ESXi (all versions)
vSAN (all versions)
The issue is driven by severe CPU contention and hypervisor resource exhaustion.
When a VM is configured with a vCPU count equal to the host's total logical processors (e.g., 112 vCPUs on a 112 pCPU host), a "workload burst"—such as an increase in average IO size from 128k to 260k—triggers the following:
Hyper-threading Performance Loss: vCPUs executing on hyper-threaded logical cores can see a performance decrease of 10% to 40% compared to physical cores.

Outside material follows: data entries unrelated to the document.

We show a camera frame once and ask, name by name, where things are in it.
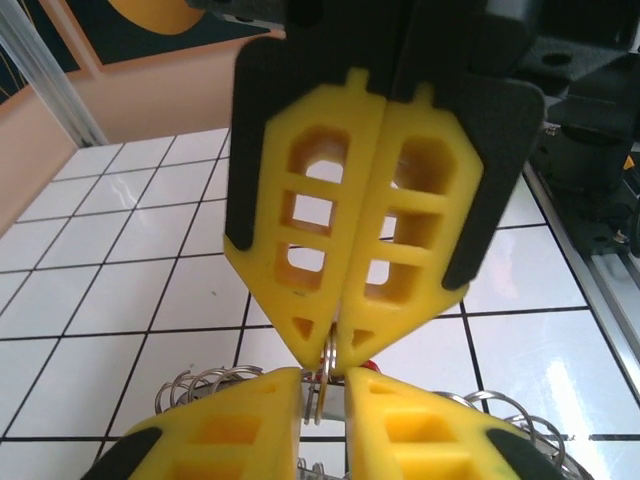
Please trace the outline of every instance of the square hole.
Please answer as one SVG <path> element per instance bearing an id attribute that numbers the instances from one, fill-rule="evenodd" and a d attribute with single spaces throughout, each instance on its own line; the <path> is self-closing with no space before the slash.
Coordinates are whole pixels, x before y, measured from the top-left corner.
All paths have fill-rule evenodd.
<path id="1" fill-rule="evenodd" d="M 385 418 L 391 443 L 450 443 L 456 438 L 444 418 L 431 412 L 395 412 Z"/>
<path id="2" fill-rule="evenodd" d="M 424 460 L 396 456 L 403 480 L 481 480 L 467 452 L 448 453 L 445 458 Z"/>
<path id="3" fill-rule="evenodd" d="M 440 230 L 442 215 L 434 213 L 395 212 L 393 243 L 430 249 Z"/>
<path id="4" fill-rule="evenodd" d="M 384 264 L 388 265 L 386 279 L 384 277 Z M 414 295 L 415 284 L 420 270 L 419 267 L 412 265 L 372 260 L 369 264 L 369 275 L 365 284 L 364 296 L 371 300 L 387 303 L 407 303 Z"/>
<path id="5" fill-rule="evenodd" d="M 289 171 L 341 183 L 349 141 L 346 130 L 322 126 L 309 128 L 291 146 Z"/>
<path id="6" fill-rule="evenodd" d="M 446 141 L 413 137 L 402 146 L 394 178 L 400 188 L 444 195 L 449 191 L 456 167 Z"/>
<path id="7" fill-rule="evenodd" d="M 240 480 L 244 465 L 240 462 L 180 462 L 175 466 L 172 480 Z"/>
<path id="8" fill-rule="evenodd" d="M 252 415 L 211 416 L 203 421 L 191 443 L 205 445 L 252 445 L 260 430 L 260 418 Z"/>
<path id="9" fill-rule="evenodd" d="M 318 290 L 326 254 L 319 250 L 278 243 L 276 247 L 275 277 L 284 285 L 300 290 Z"/>
<path id="10" fill-rule="evenodd" d="M 329 200 L 285 192 L 280 223 L 321 235 L 330 235 L 334 211 L 334 203 Z"/>

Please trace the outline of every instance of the wall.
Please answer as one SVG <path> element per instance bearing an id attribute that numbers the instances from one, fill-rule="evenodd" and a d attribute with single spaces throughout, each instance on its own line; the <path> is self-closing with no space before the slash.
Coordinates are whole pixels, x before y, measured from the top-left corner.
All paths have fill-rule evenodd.
<path id="1" fill-rule="evenodd" d="M 76 146 L 26 87 L 0 115 L 0 236 L 49 183 Z"/>

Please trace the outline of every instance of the white tile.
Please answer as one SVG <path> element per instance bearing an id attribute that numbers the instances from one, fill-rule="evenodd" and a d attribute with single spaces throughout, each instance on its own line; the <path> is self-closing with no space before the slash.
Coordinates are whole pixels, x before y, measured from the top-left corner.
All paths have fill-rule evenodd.
<path id="1" fill-rule="evenodd" d="M 55 180 L 64 178 L 100 175 L 113 159 L 122 145 L 104 145 L 101 147 L 82 148 L 69 159 L 58 172 Z"/>
<path id="2" fill-rule="evenodd" d="M 536 223 L 544 223 L 544 217 L 542 213 L 540 213 L 540 209 L 533 199 L 527 183 L 524 181 L 524 178 L 520 177 L 511 194 L 507 208 L 502 214 L 499 226 L 512 227 L 516 225 L 533 225 Z"/>
<path id="3" fill-rule="evenodd" d="M 428 322 L 373 357 L 381 372 L 424 390 L 466 395 L 478 390 L 460 318 Z"/>
<path id="4" fill-rule="evenodd" d="M 22 285 L 27 275 L 27 272 L 4 273 L 0 275 L 0 312 L 7 303 L 9 303 L 13 294 L 20 288 L 20 285 Z"/>
<path id="5" fill-rule="evenodd" d="M 590 312 L 470 323 L 486 389 L 508 395 L 562 433 L 640 433 L 640 410 Z M 514 414 L 499 402 L 489 408 L 499 416 Z"/>
<path id="6" fill-rule="evenodd" d="M 200 204 L 193 222 L 189 238 L 182 251 L 183 255 L 221 253 L 223 251 L 224 220 L 227 202 L 207 202 Z"/>
<path id="7" fill-rule="evenodd" d="M 324 473 L 342 478 L 345 472 L 345 445 L 333 442 L 301 442 L 298 457 L 307 461 L 307 469 L 314 463 L 324 465 Z"/>
<path id="8" fill-rule="evenodd" d="M 247 313 L 247 325 L 271 325 L 267 314 L 260 308 L 255 297 L 251 297 L 249 312 Z"/>
<path id="9" fill-rule="evenodd" d="M 22 214 L 20 220 L 70 217 L 94 183 L 95 178 L 50 183 Z"/>
<path id="10" fill-rule="evenodd" d="M 165 382 L 190 370 L 231 367 L 238 332 L 194 332 L 149 336 L 127 389 L 110 435 L 124 435 L 137 423 L 154 415 L 156 393 Z"/>
<path id="11" fill-rule="evenodd" d="M 227 180 L 229 178 L 229 159 L 218 160 L 209 186 L 204 194 L 204 200 L 218 200 L 227 198 Z"/>
<path id="12" fill-rule="evenodd" d="M 224 256 L 182 258 L 153 329 L 240 326 L 247 296 L 247 287 Z"/>
<path id="13" fill-rule="evenodd" d="M 497 231 L 465 297 L 468 312 L 584 304 L 547 227 Z"/>
<path id="14" fill-rule="evenodd" d="M 136 206 L 153 170 L 105 175 L 78 210 L 79 214 L 129 210 Z"/>
<path id="15" fill-rule="evenodd" d="M 197 202 L 215 162 L 160 168 L 140 199 L 139 207 Z"/>
<path id="16" fill-rule="evenodd" d="M 0 478 L 76 480 L 95 459 L 100 442 L 5 442 L 0 446 Z"/>
<path id="17" fill-rule="evenodd" d="M 195 209 L 180 205 L 133 212 L 108 261 L 178 255 Z"/>
<path id="18" fill-rule="evenodd" d="M 72 218 L 40 267 L 83 265 L 104 261 L 128 212 Z"/>
<path id="19" fill-rule="evenodd" d="M 35 267 L 65 223 L 49 220 L 12 226 L 0 238 L 0 271 Z"/>
<path id="20" fill-rule="evenodd" d="M 107 172 L 140 170 L 160 165 L 173 137 L 154 138 L 125 144 Z"/>
<path id="21" fill-rule="evenodd" d="M 636 480 L 640 442 L 566 442 L 567 453 L 597 480 Z"/>
<path id="22" fill-rule="evenodd" d="M 179 135 L 171 145 L 162 164 L 172 165 L 198 160 L 216 160 L 222 150 L 227 131 L 227 128 L 222 128 Z"/>
<path id="23" fill-rule="evenodd" d="M 0 317 L 0 337 L 61 335 L 98 267 L 33 272 Z"/>
<path id="24" fill-rule="evenodd" d="M 142 335 L 63 339 L 9 434 L 104 435 L 141 342 Z"/>
<path id="25" fill-rule="evenodd" d="M 172 265 L 171 260 L 105 265 L 68 333 L 146 330 Z"/>
<path id="26" fill-rule="evenodd" d="M 0 435 L 9 426 L 24 396 L 55 345 L 55 340 L 0 343 Z"/>
<path id="27" fill-rule="evenodd" d="M 273 328 L 245 330 L 238 365 L 255 365 L 265 373 L 278 368 L 300 366 Z"/>

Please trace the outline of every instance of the white tile floor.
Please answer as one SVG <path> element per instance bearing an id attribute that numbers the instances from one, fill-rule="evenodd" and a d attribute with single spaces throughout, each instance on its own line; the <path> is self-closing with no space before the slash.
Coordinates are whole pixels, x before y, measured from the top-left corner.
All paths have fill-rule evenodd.
<path id="1" fill-rule="evenodd" d="M 0 239 L 0 479 L 79 478 L 183 370 L 295 364 L 222 255 L 226 137 L 81 150 Z M 426 389 L 502 391 L 597 480 L 637 478 L 638 399 L 523 180 L 462 308 L 375 360 Z M 344 471 L 342 424 L 302 435 L 310 463 Z"/>

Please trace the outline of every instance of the yellow foam pad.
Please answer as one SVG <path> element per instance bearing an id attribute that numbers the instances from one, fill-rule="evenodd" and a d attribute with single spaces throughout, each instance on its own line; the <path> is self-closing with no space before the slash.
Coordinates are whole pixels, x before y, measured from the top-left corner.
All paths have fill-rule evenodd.
<path id="1" fill-rule="evenodd" d="M 363 368 L 347 372 L 345 395 L 353 480 L 519 478 L 485 435 L 523 436 L 501 420 Z"/>
<path id="2" fill-rule="evenodd" d="M 293 480 L 301 375 L 284 368 L 169 410 L 127 435 L 162 436 L 131 480 Z"/>

Hypervisor Starvation: With the VM utilizing 100% of logical cores, the ESXi hypervisor lacks the cycles required to manage critical background processes, including networking, physical storage I/O, and vSAN stack operations.
High CO-STOP: The ESXi scheduler must coordinate free logical slots to run the VM. When the vCPU count matches the pCPU count significant "co-stop" delays occur during high demand, which manifest as increased storage latency, high physical CPU utilization on the host, and locked up processes impacting VM, networking, and ESXi management operations.
To ensure the ESXi host retains enough unreserved compute resources for hypervisor scheduling and vSAN operations, follow these best practices:
Right-Size vCPUs to Physical Cores: Reduce the VM's vCPU count to match the number of physical cores (e.g., 56 vCPUs for 56 physical cores/112 logical). This provides each vCPU a dedicated physical execution pipeline and leaves hyper-threads available for background host tasks.
Adhere to Sizing Guidelines: Refer to the vSphere 8.0 Performance Best Practices regarding virtual machine processor configurations.
Dedicated Hosting: If the high vCPU count is strictly required by the application/vendor, move the VM to a dedicated host. Note that resource contention with system processes may still occur during peak bursts if the VM is not right-sized.